Thursday, April 15, 2010


today in class we were talking about how we all know where we were on 9/11, as do most people and it reminded me of something I learned in my memory and cognition course. Flashbulb memory. Normally memory lessens with time because of interference and what not, but flashbulb memory is a memory that defies time and remains clear. Flashbulb memory occurs when something traumatic or intensely significant (aka 9/11) occurs, the closer you are to the tragedy the stronger the memory. I guess we all could almost infer this info but just gives some scientific backup to the fact that although we were all what, 11 or 12? we remember the day in detail.


  1. That class sounds amazing. I'd love to know how the brain and memory work. But is it one of those classes that sound more interesting than it turns out to be? I am trying to think of any other moment that I would consider universal flashbulb memories... maybe when Brad left Jen?

  2. I, as well, am now trying to think of moments of flashbulb memory that I have attained. 9/11/01 certainly brings many images and instances into my mind. And so does my 4 year old preschool class when I accidentally knocked over our Class Caterpillar Cage, where our caterpillars had just turned into cocoons.

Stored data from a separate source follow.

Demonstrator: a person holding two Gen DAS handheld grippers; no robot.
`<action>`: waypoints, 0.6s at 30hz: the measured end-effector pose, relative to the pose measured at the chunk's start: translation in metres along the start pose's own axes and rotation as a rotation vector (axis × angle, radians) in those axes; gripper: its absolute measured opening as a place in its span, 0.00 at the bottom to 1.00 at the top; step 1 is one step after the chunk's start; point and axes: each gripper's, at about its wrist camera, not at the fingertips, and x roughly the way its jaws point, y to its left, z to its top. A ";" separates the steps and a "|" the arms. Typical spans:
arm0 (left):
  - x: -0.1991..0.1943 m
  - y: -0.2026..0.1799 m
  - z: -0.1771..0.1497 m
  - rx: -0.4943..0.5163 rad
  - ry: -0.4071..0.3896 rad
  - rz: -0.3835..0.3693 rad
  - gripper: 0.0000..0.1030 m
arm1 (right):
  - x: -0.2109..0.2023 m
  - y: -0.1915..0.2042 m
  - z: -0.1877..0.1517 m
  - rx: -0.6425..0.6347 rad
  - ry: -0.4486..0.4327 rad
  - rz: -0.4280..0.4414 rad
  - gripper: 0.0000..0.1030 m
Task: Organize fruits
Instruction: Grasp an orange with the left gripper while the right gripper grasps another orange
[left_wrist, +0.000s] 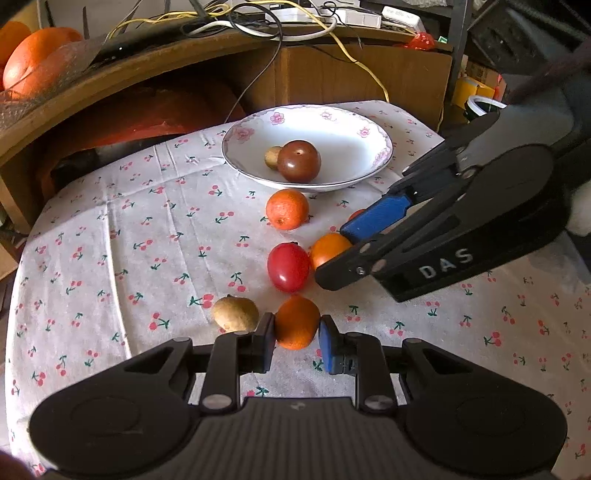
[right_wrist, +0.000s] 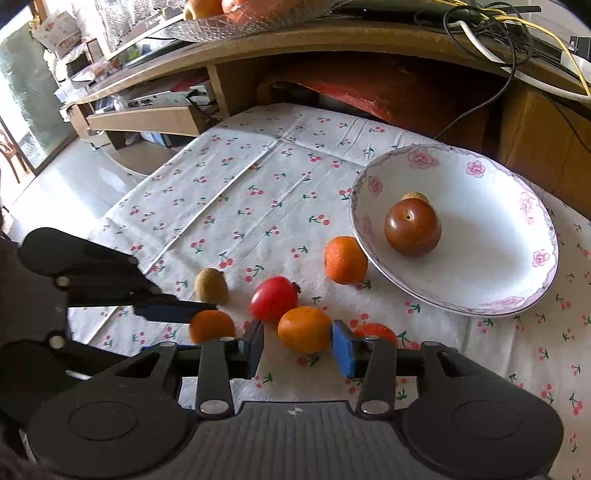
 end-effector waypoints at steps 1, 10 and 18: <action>0.000 0.000 0.000 -0.001 0.001 0.000 0.32 | 0.001 0.000 0.000 -0.002 0.002 -0.007 0.38; 0.005 0.002 0.000 -0.015 0.013 -0.004 0.32 | 0.008 -0.001 0.002 0.003 0.016 -0.064 0.29; 0.006 0.000 0.000 -0.006 0.008 0.006 0.32 | -0.002 0.001 -0.006 0.002 0.033 -0.048 0.28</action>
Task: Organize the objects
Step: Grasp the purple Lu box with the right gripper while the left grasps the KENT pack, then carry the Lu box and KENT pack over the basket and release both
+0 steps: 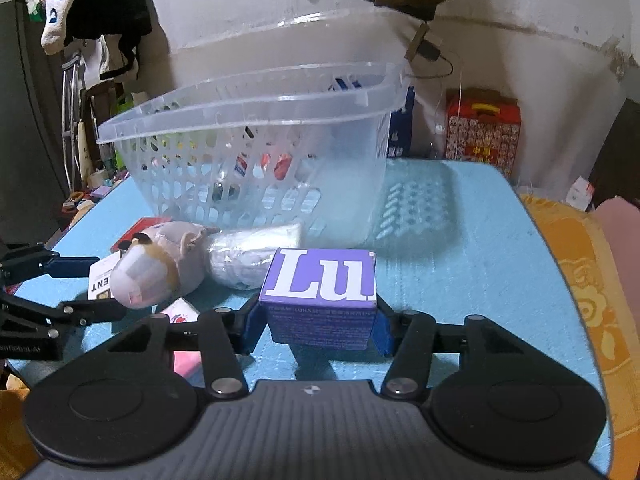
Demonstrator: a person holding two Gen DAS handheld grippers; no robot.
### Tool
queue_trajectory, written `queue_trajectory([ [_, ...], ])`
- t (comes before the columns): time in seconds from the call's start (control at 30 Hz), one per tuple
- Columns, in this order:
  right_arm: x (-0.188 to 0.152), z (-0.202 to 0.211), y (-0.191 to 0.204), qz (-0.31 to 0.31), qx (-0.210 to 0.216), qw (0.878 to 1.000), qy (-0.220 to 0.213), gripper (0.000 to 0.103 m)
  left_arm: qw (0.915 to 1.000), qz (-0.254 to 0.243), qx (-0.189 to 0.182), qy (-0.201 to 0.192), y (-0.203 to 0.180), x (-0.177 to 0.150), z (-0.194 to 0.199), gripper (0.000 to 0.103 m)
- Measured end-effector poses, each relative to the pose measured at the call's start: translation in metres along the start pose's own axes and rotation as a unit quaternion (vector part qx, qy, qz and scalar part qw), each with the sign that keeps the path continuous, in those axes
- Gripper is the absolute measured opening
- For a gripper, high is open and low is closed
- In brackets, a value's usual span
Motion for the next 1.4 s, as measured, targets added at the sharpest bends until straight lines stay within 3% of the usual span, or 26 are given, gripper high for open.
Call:
queue_trajectory([
  [0.97, 0.019, 0.042, 0.016, 0.024, 0.015, 0.996, -0.084, 0.057, 0.9966, 0.012, -0.004, -0.081, 0.0, 0.015, 0.037, 0.066],
  [1.4, 0.027, 0.058, 0.019, 0.027, 0.023, 0.993, -0.117, 0.057, 0.9915, 0.049, -0.003, -0.121, 0.006, 0.03, 0.059, 0.066],
])
Point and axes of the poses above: each gripper's, at about its wrist camera, not at the fingertips, and z roughly against the way its jaws point, y to its left, x to its top, the point moved 2 cm from there along -z, roughly the way its jaws point, and after that the axes turned 8 degrees about z, right-handed, at the moved point
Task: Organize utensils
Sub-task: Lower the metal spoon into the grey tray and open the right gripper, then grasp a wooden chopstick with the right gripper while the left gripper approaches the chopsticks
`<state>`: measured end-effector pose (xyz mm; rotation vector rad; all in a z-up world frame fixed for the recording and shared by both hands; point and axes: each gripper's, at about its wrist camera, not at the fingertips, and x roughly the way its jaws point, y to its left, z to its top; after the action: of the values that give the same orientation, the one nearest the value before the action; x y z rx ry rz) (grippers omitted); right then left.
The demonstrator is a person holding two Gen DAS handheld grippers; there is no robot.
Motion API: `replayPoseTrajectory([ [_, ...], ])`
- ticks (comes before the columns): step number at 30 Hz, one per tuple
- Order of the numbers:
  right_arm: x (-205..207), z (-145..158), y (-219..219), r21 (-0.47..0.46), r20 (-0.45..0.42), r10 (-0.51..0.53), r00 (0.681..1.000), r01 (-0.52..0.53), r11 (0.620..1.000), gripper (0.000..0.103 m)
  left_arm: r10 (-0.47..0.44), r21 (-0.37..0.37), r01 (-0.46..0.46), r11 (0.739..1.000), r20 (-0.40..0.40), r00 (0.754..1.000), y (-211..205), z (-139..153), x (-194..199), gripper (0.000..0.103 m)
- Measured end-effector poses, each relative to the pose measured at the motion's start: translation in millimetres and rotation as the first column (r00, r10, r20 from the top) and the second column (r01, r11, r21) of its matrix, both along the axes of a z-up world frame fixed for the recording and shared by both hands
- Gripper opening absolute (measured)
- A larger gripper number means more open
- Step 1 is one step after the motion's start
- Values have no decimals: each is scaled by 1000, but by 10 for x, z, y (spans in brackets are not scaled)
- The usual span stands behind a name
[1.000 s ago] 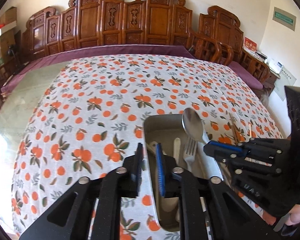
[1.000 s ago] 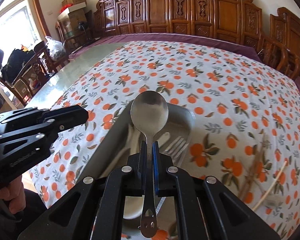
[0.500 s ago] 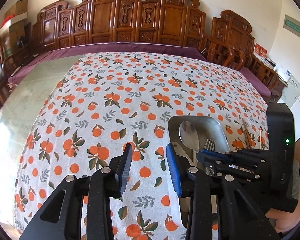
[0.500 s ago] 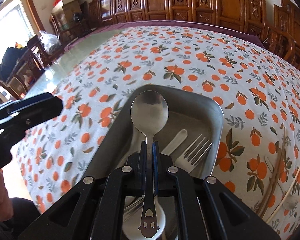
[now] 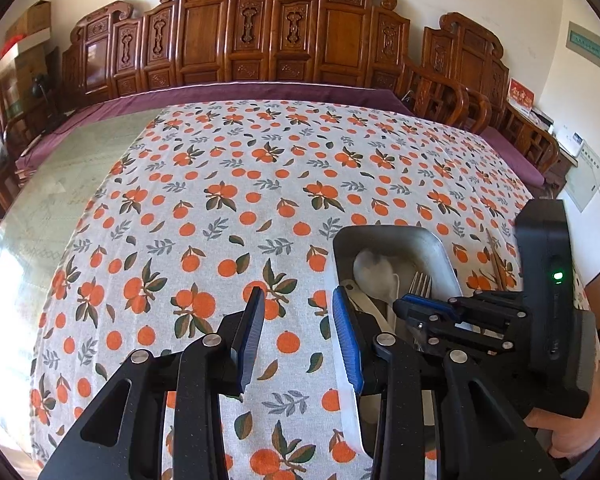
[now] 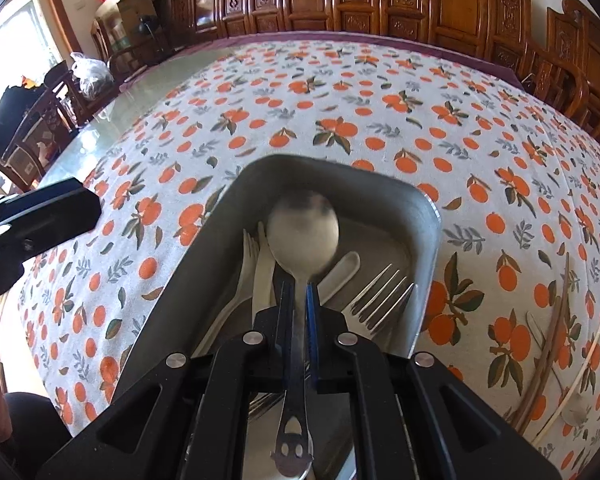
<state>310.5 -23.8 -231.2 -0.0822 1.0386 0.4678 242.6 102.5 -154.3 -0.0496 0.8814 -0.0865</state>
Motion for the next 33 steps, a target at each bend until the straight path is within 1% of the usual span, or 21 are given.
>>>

I'll never forget watching those cocoons fall to the ground, knowing I'd ruined their chance of ever becoming a butterfly....what a very tragic moment for a little pre-schooler.

    But anyways, for me it's interesting to think of this Flashbulb memory as it applies to writing on the day of 9/11. As Phillip wrote in the entry right before, it is these text messages or little snippets and snap shots of information (yes...written information) which started the new literary movement. I remember one of my flashbulb memories from 9/11 was looking down at a written message, not a text message, but a message my mom had left with a secretary at my school. While the teachers had allowed us to use cell phones, no one's were working because of the antennae on the WTC. Written message said "Merrill Calotta, Class 6: Mother called. She is going to pick you up at 2pm. Family is fine and at home." Another flashbulb I have was walking outside and seeing the video tape of the plane crash on the news from a TV in a bar. This was the only day I ever walked home from school with my mom, and so we were able to walk by all of the bars and restaurants that remained open, unlike public transportation which shut down. The bars were packed at 2pm because all of the business people were sent home from the tall sky scrapers they worked in as a safety measure (that was also really weird for me to see as I walked by them while going home). Others in our class also talked about how they remember they were glued to the television the day of the attacks.

    Just thinking of how images and writing applies to 9/11, and even Postcards, it's interesting to think of what exactly impresses upon our Flashbulb memory.

  3. the class is interesting... its needed for sphr major, its a lot of memorizing studies on the brain mostly but cool if you understand the anatomy and can imagne it. There is also a neuropsyc course.
    for our generation I definitely think 9/11 is the most prominent but maybe michael jackson dying, strange

  4. I'll never forget watching those cocoons fall to the ground, knowing I'd ruined their chance of ever becoming a butterfly

    This is the saddest memory ever posted on this blog. Tears are welling up as I type.

  5. I'm intrigued by this idea of trying to find another universal flashbulb memory. For me the night of "shock and awe" when we first started bombing Baghdad definitely stands out. I remember sitting on the very edge of my living room chair staring at the TV and thinking to myself "this is the night that will change everything." Okay, I was a bit of a melodramatic 13 year old. But I really felt in that moment that a generation like mine who had never watched their military launch a purely offensive and brutal attack would be deeply affected. Today I'm still not sure if I was wrong. It seems like a lot has changed, but I suppose only time will tell.